Pétrole et connaissances

by Christian on 22 janvier, 2006

Souvent, le vocabulaire employé dans la gestion des connaissances met en avant une métaphore évidente avec le gaz et le pétrole ; on parle de puits de connaissances, de champs de connaissance, on localise les expertises, on cartographie, on puise, on extrait, puis on stocke, etc. Des travaux en ingénierie des connaissances ont même nommé OIL (Ontology inference Layer) un langage de formalisation des connaissances (cf. le projet On-To-Knowledge


La métaphore du secteur pétrolier et gazier véhicule avec elle une compréhension de la connaissance comme gisement, comme matière première. Et il est vrai que, souvent, la connaissance est présentée comme étant a matière première de l’entreprise, sa matière grise, son capital immatériel.
Cette image, facile à retenir, se comporte comme un mème. C’est un discours convenu par lequel on introduit généralement le management des connaissances à des interlocuteurs non familiarisés avec ces démarches. Il se mémorise et se reproduit très bien.

oil.jpg

Le discours du management des connaissances est un discours qui est très souvent énoncé dans un style métaphorique.

Cela montre que la gestion des connaissances a du mal à trouver son vocabulaire. Elle semble être condamnée à devoir emprunter à d’autres disciplines leur vocabulaire. Mais juste leur vocabulaire ? Et si cela allait jusqu’à emprunter leur paradigme ?

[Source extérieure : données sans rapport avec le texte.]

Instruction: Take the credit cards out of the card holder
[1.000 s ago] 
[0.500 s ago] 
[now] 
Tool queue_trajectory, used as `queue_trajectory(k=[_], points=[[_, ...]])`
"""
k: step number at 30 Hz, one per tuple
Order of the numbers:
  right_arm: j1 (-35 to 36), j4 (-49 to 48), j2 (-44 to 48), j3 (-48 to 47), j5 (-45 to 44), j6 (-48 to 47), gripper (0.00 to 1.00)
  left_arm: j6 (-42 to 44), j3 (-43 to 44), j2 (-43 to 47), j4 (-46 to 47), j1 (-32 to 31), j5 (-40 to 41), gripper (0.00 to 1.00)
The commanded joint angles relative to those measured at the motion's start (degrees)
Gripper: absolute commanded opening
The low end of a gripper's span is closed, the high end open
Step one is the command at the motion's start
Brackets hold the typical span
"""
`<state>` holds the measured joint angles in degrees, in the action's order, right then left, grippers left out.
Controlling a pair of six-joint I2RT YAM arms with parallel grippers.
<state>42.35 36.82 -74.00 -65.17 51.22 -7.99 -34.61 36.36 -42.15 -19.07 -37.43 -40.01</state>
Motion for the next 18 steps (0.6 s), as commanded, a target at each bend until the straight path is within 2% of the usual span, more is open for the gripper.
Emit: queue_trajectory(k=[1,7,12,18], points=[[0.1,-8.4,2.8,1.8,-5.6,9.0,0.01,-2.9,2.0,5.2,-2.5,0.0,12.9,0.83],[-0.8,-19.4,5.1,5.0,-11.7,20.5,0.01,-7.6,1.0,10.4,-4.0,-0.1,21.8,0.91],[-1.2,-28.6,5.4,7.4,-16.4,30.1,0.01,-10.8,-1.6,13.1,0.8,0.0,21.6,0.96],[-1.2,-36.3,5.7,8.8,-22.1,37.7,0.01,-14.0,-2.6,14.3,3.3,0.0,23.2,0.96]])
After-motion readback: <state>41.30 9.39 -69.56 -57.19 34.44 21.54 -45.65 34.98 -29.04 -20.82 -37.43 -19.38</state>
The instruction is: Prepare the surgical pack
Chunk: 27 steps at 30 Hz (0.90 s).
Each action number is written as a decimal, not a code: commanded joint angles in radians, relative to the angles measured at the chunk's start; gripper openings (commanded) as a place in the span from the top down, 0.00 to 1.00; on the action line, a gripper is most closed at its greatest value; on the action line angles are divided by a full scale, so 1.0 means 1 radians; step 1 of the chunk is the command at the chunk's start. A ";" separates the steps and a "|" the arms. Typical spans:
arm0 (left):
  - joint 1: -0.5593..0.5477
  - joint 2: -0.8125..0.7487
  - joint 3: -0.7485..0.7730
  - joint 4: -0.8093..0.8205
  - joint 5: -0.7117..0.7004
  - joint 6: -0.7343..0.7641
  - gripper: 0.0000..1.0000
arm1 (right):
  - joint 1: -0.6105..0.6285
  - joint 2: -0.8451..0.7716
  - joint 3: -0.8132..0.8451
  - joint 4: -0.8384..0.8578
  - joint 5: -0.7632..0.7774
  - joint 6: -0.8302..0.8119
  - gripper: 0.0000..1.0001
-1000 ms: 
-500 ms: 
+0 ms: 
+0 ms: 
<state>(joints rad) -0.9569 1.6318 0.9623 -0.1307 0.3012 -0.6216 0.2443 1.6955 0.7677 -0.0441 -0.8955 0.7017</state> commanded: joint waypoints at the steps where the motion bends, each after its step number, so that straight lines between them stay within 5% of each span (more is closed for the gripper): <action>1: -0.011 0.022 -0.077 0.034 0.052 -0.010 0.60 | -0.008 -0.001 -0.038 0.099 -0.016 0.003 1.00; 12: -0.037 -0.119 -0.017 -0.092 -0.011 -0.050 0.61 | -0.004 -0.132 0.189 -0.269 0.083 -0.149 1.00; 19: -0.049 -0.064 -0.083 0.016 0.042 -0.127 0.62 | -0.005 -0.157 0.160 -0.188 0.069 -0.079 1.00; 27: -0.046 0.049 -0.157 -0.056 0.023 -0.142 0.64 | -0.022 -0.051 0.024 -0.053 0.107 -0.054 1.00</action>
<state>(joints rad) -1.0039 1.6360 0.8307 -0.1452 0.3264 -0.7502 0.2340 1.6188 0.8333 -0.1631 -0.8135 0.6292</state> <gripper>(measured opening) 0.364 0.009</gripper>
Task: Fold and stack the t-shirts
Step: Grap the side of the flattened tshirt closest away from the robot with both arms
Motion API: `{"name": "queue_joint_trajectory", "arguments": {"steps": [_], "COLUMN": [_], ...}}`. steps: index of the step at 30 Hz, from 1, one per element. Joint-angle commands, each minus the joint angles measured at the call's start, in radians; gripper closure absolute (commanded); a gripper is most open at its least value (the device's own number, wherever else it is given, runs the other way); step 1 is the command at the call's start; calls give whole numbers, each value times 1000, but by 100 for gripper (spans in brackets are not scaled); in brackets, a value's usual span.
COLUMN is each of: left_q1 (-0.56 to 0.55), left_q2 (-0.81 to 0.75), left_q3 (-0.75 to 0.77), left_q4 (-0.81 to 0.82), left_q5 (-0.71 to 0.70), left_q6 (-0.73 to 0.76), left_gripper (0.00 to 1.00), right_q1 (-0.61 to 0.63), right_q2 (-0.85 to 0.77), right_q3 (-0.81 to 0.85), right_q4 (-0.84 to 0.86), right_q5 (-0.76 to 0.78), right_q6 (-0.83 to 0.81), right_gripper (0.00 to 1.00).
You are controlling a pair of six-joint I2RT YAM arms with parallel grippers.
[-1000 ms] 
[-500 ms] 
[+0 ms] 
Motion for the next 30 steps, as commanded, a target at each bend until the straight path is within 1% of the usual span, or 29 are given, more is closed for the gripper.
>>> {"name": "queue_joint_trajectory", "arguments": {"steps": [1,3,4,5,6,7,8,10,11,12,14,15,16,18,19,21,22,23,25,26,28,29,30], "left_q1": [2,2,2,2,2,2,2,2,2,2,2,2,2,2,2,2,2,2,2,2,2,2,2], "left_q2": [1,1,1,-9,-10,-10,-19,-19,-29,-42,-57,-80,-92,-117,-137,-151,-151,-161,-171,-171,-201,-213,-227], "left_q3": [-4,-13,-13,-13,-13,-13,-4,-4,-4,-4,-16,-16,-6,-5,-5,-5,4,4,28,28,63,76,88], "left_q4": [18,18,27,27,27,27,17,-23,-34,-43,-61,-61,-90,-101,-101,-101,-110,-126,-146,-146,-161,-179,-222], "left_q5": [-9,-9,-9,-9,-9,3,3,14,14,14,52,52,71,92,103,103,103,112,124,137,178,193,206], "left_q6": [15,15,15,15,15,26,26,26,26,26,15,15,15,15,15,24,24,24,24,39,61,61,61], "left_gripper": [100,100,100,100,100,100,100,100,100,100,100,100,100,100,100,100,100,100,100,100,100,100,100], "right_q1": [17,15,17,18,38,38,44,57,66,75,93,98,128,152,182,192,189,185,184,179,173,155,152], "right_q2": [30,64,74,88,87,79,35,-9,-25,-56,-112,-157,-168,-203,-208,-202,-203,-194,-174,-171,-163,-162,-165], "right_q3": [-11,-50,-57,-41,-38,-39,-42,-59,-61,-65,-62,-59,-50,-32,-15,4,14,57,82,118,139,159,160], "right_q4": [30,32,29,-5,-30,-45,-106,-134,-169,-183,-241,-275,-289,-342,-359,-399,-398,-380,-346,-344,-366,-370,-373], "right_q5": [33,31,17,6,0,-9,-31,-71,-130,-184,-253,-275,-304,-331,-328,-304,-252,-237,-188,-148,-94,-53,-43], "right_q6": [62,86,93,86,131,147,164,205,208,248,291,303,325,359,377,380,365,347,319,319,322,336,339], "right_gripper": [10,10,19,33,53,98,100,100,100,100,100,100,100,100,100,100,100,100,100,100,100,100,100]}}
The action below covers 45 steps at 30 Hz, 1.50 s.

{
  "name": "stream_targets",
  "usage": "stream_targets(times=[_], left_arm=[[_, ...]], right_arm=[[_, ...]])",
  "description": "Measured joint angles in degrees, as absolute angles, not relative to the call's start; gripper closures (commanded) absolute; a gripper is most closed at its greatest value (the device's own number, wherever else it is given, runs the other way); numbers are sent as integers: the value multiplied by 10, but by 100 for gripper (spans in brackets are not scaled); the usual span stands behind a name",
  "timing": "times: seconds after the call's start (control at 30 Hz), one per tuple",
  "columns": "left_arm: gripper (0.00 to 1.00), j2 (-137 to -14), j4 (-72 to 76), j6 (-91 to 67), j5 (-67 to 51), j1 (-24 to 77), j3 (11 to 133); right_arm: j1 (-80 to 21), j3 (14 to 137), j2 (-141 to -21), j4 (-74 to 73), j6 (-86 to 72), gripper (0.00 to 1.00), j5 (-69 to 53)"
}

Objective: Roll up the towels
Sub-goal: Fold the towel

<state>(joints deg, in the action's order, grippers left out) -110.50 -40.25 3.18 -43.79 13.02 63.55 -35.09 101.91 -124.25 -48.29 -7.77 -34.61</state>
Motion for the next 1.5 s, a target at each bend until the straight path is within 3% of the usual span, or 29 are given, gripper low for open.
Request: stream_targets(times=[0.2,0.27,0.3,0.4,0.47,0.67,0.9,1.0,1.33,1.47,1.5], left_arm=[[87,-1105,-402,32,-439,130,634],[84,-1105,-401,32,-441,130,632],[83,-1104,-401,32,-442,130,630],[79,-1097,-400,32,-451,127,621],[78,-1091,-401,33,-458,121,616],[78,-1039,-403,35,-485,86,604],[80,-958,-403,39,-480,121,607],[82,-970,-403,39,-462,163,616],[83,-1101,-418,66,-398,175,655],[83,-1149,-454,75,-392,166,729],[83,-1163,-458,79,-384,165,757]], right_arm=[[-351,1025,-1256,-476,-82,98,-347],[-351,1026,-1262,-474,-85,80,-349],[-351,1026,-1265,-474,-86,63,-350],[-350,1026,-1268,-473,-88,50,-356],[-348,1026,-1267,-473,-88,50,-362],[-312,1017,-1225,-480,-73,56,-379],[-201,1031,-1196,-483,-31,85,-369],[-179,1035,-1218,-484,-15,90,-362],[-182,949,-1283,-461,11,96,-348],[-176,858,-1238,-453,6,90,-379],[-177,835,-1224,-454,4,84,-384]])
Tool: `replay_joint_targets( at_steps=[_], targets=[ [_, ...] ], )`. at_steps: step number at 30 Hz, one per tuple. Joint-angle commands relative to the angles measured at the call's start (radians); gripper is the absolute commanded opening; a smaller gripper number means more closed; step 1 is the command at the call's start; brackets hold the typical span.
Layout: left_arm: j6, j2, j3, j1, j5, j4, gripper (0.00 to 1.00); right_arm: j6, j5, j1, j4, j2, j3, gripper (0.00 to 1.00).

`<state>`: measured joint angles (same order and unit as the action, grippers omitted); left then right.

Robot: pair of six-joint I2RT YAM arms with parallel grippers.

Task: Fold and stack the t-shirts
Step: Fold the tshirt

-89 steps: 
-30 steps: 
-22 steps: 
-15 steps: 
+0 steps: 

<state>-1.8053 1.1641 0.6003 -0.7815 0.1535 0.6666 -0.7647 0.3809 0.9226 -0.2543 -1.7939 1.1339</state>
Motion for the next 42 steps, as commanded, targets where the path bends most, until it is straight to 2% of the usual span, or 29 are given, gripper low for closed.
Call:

Dernière ce phénomène, il y a le présupposé suivant : la connaissance est comprise comme une valeur, au sens de valeur éthique. Aussi, quand on porte son regard vers l’entreprise en y cherchant de la connaissance, on ne peut que l’associer à ce qui aurait le plus de valeur. L’embêtant est que la valeur, dans l’entreprise, ne doit pas être éthique, ou qualitative, mais doit être quantifiée. Ici, la valeur doit se quantifier pour s’apprécier.

En considérant la connaissance comme une valeur éthique, on ne la trouve jamais dans l’entreprise. Faire du management des connaissances avec cette compréhension éthique vous place systématiquement sur un autre niveau que celui ou se situent la logique et les paradigmes du monde de l’entreprise. Celui qui porte ce présupposé éthique ne peut porter qu’un discours métaphorique, saupoudré d’anecdotes pour donner de la crédibilité au discours (l’anecdote est d’ailleurs d’essence métaphorique et parabolique).

Ici comme ailleurs, les meilleurs théoriciens sont les praticiens. Mais les praticiens ont un gros handicap : il se savent pas provoquer le désir.